European brands, working within a narrower filter palette and with formulation conventions optimised for European regulatory submissions, have been slower to adopt combination systems. The result is that European SPF 50 products meeting the EU’s 1/3 SPF rule for UVA labelling (a UVA protection factor of at least SPF/3, i.e. 16.7 for an SPF 50) may still leave meaningful UVA-I gaps that Korean PA++++ products do not.

The texture question — why Korean SPF feels different

Korean sunscreens have a reputation in European skincare communities for lighter, more cosmetically elegant textures than European equivalents. This is real, and it is a formulation consequence of the filter system choices described above. Chemical filters like Tinosorb S and Uvinul A Plus are oil-soluble and can be incorporated into lighter emulsion systems — particularly the water-in-silicone and aqueous gel bases favoured in Korean summer formulations. Physical filters like zinc oxide, particularly in micronised or nano form, have improved dramatically in skin feel since the early 2010s.

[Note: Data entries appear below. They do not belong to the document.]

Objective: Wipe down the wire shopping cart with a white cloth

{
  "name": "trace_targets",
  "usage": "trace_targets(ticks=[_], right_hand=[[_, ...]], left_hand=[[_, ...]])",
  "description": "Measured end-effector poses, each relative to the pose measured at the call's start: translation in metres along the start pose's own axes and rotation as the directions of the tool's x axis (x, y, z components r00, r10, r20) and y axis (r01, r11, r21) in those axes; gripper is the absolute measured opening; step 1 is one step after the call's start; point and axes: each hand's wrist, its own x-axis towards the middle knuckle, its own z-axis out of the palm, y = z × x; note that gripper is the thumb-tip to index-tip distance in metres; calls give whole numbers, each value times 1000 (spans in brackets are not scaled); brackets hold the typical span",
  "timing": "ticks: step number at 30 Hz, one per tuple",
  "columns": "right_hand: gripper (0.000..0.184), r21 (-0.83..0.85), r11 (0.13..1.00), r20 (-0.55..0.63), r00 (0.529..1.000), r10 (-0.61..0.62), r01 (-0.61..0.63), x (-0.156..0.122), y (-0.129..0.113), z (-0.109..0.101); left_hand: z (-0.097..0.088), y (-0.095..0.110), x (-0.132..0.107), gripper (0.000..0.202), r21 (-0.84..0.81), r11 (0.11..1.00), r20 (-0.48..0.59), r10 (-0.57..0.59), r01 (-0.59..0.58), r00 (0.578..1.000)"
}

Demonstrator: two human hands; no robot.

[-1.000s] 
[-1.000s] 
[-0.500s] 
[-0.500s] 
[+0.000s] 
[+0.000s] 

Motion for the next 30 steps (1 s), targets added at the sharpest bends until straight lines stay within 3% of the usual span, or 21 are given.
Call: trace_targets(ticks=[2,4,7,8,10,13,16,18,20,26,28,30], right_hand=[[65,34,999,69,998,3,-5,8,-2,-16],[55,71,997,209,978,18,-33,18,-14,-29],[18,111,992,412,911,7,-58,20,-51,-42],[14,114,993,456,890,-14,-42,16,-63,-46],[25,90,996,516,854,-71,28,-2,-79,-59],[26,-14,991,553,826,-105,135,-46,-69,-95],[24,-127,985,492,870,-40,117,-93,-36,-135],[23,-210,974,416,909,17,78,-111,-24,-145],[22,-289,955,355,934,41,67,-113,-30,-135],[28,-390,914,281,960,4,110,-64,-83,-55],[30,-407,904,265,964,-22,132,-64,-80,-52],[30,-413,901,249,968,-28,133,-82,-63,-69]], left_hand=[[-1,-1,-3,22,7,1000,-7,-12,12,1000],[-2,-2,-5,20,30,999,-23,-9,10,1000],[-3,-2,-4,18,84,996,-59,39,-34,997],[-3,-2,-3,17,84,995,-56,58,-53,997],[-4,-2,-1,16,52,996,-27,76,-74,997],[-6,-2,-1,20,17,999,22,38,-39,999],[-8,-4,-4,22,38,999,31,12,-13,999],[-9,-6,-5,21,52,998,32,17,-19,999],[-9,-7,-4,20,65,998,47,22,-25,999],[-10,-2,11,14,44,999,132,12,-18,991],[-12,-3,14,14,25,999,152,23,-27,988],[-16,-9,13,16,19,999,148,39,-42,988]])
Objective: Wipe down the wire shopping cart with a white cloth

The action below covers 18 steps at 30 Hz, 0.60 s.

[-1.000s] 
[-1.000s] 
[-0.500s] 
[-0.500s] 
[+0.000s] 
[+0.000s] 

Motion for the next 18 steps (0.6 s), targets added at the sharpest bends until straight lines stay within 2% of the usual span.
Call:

By contrast, European sunscreens that rely heavily on higher concentrations of older chemical filters like octinoxate or octocrylene (which remain commonly used despite concerns about aquatic toxicity) often require oilier base systems to keep these filters in solution, producing the heavier texture that many European consumers associate with sunscreen application. The texture difference is not cosmetic invention — it follows directly from the filter chemistry.